= TASK TO CARRY OUT =
The reply must consist of one number: how many lines of the data include the word "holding".

============================================================

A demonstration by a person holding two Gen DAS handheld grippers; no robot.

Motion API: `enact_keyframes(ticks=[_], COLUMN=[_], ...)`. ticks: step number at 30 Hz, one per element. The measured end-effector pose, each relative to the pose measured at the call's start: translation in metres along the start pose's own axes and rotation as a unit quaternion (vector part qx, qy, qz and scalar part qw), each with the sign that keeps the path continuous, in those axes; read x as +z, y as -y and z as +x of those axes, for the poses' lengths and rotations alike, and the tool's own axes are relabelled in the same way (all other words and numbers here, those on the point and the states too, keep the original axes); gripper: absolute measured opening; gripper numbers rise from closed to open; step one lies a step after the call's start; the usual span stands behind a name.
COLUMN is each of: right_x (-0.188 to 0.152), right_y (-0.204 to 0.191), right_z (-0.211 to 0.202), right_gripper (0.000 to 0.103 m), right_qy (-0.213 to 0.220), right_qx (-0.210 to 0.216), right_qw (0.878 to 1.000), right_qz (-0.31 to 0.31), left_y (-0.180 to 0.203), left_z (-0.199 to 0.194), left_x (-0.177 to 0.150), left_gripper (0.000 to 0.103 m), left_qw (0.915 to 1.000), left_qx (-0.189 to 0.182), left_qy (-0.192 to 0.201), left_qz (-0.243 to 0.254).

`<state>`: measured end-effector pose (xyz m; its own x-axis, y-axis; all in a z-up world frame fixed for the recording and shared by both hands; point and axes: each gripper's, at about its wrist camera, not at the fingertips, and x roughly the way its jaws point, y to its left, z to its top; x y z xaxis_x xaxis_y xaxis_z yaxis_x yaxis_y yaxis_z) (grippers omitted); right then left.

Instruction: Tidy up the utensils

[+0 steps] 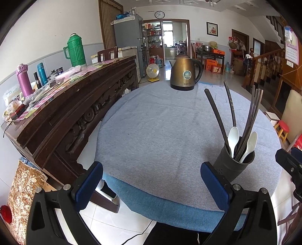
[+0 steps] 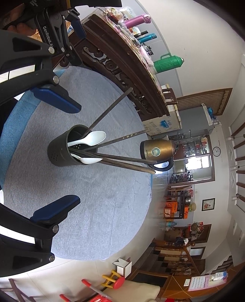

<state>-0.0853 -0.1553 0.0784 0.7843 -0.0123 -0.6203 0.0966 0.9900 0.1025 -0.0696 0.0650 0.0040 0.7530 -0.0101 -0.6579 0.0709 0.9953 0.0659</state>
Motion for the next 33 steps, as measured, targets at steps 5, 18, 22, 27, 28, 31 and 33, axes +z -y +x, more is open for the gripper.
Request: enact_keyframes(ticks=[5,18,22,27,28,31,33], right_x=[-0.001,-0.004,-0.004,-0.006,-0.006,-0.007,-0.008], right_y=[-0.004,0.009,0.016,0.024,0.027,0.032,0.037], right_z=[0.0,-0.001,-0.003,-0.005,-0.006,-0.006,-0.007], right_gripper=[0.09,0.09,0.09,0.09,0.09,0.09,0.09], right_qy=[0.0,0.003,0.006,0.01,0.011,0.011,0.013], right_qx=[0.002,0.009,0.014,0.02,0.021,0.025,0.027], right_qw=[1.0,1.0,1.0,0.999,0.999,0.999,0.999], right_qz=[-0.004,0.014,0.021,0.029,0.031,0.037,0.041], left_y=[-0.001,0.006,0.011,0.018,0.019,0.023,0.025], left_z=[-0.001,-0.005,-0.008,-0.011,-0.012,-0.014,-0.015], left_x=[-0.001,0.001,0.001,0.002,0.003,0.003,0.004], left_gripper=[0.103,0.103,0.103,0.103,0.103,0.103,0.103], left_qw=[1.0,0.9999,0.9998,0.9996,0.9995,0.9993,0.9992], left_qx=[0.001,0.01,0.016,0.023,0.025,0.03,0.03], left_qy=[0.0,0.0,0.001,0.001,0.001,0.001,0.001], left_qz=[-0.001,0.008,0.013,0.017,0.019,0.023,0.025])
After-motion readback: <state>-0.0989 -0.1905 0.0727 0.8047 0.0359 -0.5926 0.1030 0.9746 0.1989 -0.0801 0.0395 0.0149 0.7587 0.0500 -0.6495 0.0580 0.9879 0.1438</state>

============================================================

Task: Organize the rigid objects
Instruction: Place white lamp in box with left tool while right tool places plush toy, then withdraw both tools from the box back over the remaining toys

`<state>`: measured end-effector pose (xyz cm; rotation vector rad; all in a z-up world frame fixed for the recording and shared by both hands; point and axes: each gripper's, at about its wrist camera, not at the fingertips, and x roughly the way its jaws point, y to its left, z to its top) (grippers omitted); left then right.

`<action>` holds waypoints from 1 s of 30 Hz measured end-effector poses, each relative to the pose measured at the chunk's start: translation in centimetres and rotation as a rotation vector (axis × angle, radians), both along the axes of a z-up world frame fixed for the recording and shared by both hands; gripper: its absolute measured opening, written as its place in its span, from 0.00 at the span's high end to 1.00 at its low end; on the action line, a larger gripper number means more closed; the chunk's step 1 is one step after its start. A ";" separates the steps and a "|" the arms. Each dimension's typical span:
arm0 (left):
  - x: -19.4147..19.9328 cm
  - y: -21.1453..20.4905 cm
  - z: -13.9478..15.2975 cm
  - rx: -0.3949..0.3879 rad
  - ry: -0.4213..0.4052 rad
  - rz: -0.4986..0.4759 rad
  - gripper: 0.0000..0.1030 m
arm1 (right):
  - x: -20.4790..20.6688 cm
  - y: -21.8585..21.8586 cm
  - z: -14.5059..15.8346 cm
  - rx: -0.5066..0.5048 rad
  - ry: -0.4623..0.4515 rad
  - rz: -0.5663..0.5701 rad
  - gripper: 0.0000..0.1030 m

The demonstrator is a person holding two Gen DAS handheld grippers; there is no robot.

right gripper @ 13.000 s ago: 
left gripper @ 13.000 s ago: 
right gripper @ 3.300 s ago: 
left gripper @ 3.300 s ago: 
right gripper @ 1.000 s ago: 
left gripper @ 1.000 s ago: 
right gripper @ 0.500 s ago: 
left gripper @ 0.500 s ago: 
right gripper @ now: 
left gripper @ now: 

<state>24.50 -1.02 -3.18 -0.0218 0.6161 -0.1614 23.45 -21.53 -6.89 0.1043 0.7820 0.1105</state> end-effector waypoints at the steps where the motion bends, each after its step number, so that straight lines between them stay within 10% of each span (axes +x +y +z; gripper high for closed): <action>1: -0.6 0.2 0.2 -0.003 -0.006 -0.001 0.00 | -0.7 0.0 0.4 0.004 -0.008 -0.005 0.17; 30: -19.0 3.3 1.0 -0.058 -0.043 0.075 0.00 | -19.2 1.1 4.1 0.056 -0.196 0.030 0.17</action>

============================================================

= RESPONSE TO THIS EXERCISE =
2